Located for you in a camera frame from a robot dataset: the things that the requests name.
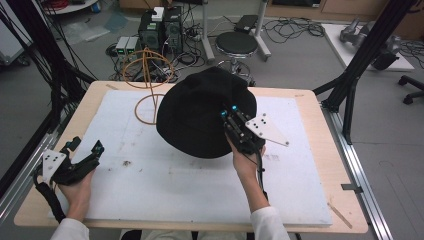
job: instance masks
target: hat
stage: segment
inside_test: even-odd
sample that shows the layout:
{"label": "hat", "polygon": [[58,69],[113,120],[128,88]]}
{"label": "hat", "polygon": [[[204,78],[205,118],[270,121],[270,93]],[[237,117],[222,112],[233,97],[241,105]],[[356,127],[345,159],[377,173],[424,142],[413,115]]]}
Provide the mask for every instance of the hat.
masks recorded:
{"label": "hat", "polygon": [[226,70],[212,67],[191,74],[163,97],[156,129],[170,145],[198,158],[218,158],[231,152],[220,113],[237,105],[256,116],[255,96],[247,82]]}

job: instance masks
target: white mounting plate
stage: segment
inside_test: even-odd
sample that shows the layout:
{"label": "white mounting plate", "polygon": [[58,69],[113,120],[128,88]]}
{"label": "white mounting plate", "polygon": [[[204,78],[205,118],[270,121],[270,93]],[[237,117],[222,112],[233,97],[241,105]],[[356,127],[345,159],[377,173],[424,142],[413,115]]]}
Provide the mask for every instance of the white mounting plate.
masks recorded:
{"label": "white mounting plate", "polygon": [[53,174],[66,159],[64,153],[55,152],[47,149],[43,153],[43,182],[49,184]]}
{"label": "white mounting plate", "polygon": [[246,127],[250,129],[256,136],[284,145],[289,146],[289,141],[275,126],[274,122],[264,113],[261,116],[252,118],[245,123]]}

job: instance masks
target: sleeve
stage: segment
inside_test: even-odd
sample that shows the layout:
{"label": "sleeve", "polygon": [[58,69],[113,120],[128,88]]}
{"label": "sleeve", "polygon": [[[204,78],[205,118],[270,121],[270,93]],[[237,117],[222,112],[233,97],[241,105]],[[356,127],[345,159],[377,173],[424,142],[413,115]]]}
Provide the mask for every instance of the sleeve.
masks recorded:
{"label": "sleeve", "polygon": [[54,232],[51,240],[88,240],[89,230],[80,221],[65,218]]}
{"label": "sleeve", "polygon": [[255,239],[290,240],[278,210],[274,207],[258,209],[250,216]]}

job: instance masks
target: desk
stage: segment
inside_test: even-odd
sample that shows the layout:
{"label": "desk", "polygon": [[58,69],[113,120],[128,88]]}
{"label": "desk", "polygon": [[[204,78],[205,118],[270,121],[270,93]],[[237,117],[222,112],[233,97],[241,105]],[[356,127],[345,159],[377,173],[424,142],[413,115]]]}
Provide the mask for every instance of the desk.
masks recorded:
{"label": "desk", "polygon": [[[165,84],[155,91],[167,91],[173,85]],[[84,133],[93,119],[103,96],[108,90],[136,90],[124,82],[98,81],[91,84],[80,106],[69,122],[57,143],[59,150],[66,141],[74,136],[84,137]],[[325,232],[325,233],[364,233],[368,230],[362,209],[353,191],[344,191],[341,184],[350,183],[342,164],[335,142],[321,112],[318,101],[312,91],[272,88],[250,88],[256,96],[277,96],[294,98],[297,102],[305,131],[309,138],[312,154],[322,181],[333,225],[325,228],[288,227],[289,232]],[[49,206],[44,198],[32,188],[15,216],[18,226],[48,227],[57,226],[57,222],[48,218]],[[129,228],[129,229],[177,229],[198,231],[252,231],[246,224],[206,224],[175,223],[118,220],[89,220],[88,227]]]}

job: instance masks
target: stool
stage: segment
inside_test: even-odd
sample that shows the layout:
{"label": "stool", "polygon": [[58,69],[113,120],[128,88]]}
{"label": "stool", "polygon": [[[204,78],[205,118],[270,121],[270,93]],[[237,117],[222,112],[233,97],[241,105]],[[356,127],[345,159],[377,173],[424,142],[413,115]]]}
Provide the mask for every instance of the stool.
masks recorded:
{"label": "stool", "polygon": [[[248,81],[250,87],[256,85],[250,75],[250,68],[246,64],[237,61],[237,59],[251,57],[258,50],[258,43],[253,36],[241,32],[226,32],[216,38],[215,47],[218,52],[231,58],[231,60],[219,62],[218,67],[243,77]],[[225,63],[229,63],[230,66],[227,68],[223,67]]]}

------------------------------------

Work request: The expected output is the full material above, unaltered, with pictures removed.

The answer:
Located for you in a camera frame from a robot dataset: the things that the requests name.
job: instance masks
target: hat
stage: segment
inside_test: even-odd
sample that shows the layout:
{"label": "hat", "polygon": [[58,69],[113,120],[128,88]]}
{"label": "hat", "polygon": [[[204,78],[205,118],[270,121],[270,93]],[[237,117],[222,112],[233,97],[241,105]],[[356,127],[345,159],[377,173],[424,142],[413,115]]]}
Provide the mask for every instance of the hat.
masks recorded:
{"label": "hat", "polygon": [[226,70],[212,67],[191,74],[163,97],[156,129],[170,145],[198,158],[218,158],[231,152],[220,113],[237,105],[256,116],[255,96],[247,82]]}

job: instance masks
target: white mounting plate
stage: segment
inside_test: even-odd
sample that shows the layout:
{"label": "white mounting plate", "polygon": [[58,69],[113,120],[128,88]]}
{"label": "white mounting plate", "polygon": [[[204,78],[205,118],[270,121],[270,93]],[[237,117],[222,112],[233,97],[241,105]],[[356,127],[345,159],[377,173],[424,142],[413,115]]]}
Provide the mask for every instance of the white mounting plate.
masks recorded:
{"label": "white mounting plate", "polygon": [[53,174],[66,159],[64,153],[55,152],[47,149],[43,153],[43,182],[49,184]]}
{"label": "white mounting plate", "polygon": [[246,127],[250,129],[256,136],[284,145],[289,146],[289,141],[275,126],[274,122],[264,113],[261,116],[252,118],[245,123]]}

job: instance masks
target: sleeve
stage: segment
inside_test: even-odd
sample that shows the layout:
{"label": "sleeve", "polygon": [[58,69],[113,120],[128,88]]}
{"label": "sleeve", "polygon": [[[204,78],[205,118],[270,121],[270,93]],[[237,117],[222,112],[233,97],[241,105]],[[356,127],[345,159],[377,173],[424,142],[413,115]]]}
Provide the mask for every instance of the sleeve.
masks recorded:
{"label": "sleeve", "polygon": [[54,232],[51,240],[88,240],[89,230],[80,221],[65,218]]}
{"label": "sleeve", "polygon": [[255,239],[290,240],[278,210],[274,207],[258,209],[250,216]]}

job: instance masks
target: desk
stage: segment
inside_test: even-odd
sample that shows the layout:
{"label": "desk", "polygon": [[58,69],[113,120],[128,88]]}
{"label": "desk", "polygon": [[[204,78],[205,118],[270,121],[270,93]],[[237,117],[222,112],[233,97],[241,105]],[[356,127],[345,159],[377,173],[424,142],[413,115]]]}
Provide the mask for every instance of the desk.
masks recorded:
{"label": "desk", "polygon": [[[165,84],[155,91],[167,91],[173,85]],[[84,133],[93,119],[103,96],[108,90],[136,90],[124,82],[98,81],[91,84],[80,106],[69,122],[57,143],[59,150],[66,141],[74,136],[84,137]],[[325,232],[325,233],[364,233],[368,230],[362,209],[353,191],[344,191],[341,184],[350,183],[342,164],[335,142],[321,112],[318,101],[312,91],[272,88],[250,88],[256,96],[277,96],[294,98],[297,102],[305,131],[309,138],[312,154],[322,181],[333,225],[325,228],[288,227],[289,232]],[[49,206],[44,198],[32,188],[15,216],[18,226],[48,227],[57,226],[57,222],[48,218]],[[129,228],[129,229],[177,229],[198,231],[252,231],[246,224],[206,224],[175,223],[118,220],[89,220],[88,227]]]}

job: instance masks
target: stool
stage: segment
inside_test: even-odd
sample that shows the layout:
{"label": "stool", "polygon": [[58,69],[113,120],[128,88]]}
{"label": "stool", "polygon": [[[204,78],[205,118],[270,121],[270,93]],[[237,117],[222,112],[233,97],[241,105]],[[356,127],[345,159],[377,173],[424,142],[413,115]]]}
Provide the mask for every instance of the stool.
masks recorded:
{"label": "stool", "polygon": [[[248,81],[250,87],[256,85],[250,75],[250,68],[246,64],[237,61],[237,59],[251,57],[258,50],[258,43],[253,36],[241,32],[226,32],[216,38],[215,47],[218,52],[231,58],[231,60],[219,62],[218,67],[243,77]],[[225,63],[229,63],[230,66],[227,68],[223,67]]]}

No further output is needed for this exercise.